When Hernandez heard about the history of the park, he knew he had found his project.

"I happened on the story of Veinte de Agosto Park," Hernandez says by phone from Chicago. "It's fascinating. It speaks to the issue of access.

"There was a forced eviction of an encampment."

Homeless people began occupying the park in October 2013 and more or less stayed until June 2015, when police forced them out. In between, a battle raged.

The homeless people asserted their right to live in the public space in a city with too few shelters; they moved in and renamed the place Safe Park. Opponents, including business interests downtown, objected to the eyesore and the stench of human waste—inevitable in a park with no bathrooms and a city with few public toilets. Finally, after a young man died in the park of a drug overdose, the city moved in and dismantled the camp.

It was a wrenching chapter in Tucson's history but, as Hernandez notes, Veinte de Agosto has a difficult "backstory" that goes back even further in time.

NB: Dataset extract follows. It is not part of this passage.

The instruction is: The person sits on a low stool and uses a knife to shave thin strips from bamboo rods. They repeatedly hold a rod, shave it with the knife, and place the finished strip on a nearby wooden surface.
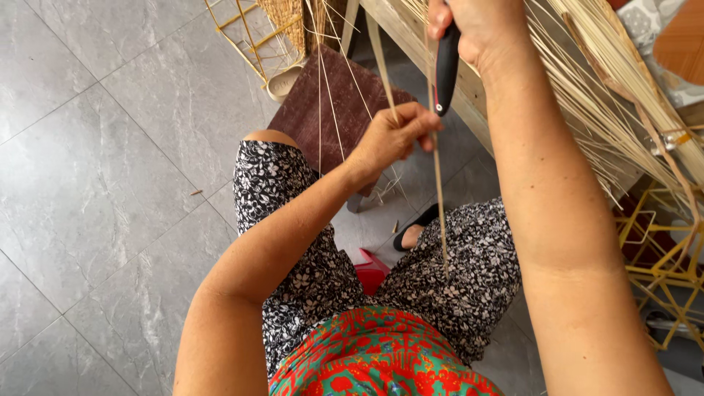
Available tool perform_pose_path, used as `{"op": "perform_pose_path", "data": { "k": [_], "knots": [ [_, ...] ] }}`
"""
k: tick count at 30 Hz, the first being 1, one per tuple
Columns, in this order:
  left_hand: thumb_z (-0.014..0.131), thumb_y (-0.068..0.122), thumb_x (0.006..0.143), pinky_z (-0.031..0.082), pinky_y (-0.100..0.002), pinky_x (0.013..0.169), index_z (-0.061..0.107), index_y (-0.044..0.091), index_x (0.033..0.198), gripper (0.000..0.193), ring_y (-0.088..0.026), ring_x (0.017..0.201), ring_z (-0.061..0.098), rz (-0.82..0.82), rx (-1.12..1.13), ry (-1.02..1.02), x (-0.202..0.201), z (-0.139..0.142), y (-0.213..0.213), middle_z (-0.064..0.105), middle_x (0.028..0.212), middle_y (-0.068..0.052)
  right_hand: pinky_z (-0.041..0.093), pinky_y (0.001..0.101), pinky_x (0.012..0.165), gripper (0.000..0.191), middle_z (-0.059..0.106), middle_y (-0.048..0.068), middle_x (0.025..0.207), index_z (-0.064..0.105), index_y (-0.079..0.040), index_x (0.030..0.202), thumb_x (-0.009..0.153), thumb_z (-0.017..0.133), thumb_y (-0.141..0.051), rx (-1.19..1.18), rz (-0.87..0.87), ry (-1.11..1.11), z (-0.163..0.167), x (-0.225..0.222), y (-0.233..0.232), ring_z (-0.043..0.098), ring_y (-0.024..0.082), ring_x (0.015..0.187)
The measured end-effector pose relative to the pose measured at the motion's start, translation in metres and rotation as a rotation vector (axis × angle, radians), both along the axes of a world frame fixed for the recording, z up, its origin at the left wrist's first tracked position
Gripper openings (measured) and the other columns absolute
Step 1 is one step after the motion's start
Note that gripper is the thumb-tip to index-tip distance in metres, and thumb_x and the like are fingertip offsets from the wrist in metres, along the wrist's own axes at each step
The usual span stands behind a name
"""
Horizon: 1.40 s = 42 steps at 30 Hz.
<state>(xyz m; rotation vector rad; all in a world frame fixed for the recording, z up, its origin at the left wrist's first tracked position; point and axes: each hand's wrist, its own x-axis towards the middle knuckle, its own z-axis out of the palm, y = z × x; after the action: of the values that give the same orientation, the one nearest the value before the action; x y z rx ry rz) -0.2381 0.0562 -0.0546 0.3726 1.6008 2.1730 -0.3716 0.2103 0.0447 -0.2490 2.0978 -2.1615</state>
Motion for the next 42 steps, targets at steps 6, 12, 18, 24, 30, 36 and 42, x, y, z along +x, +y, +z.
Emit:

Its name stretches back to the era of Spanish colonialism. In 1775, on August 20 (Veinte de Agosto), Irishman Hugo O'conor, an officer in the Spanish army, chose what's now downtown Tucson as the site for a new a Spanish presidio, on what had long been Tohono O'odham land. To this day, the date is celebrated as the birthday of Tucson, though the terrain had been occupied by native peoples for thousands of years.

And in modern times, the land the park now sits on was the heart of Barrio Viejo, a heavily Mexican-American neighborhood that was nearly obliterated by urban renewal in the 1960s. Some 260 buildings were torn down, and more than a thousand people displaced.

"A whole community was razed," says Hernandez, who toured the are—now transformed—with professor Lydia Otero, whose book La Calle chronicles the politics of the destruction.

The remnants of La Placita, an important gathering place in the old barrio, survive as a small plaza, graced by La Placita's original gazebo. The park, across the street on a pitifully small piece of the old Placita, was meant as a small consolation for the tragic loss.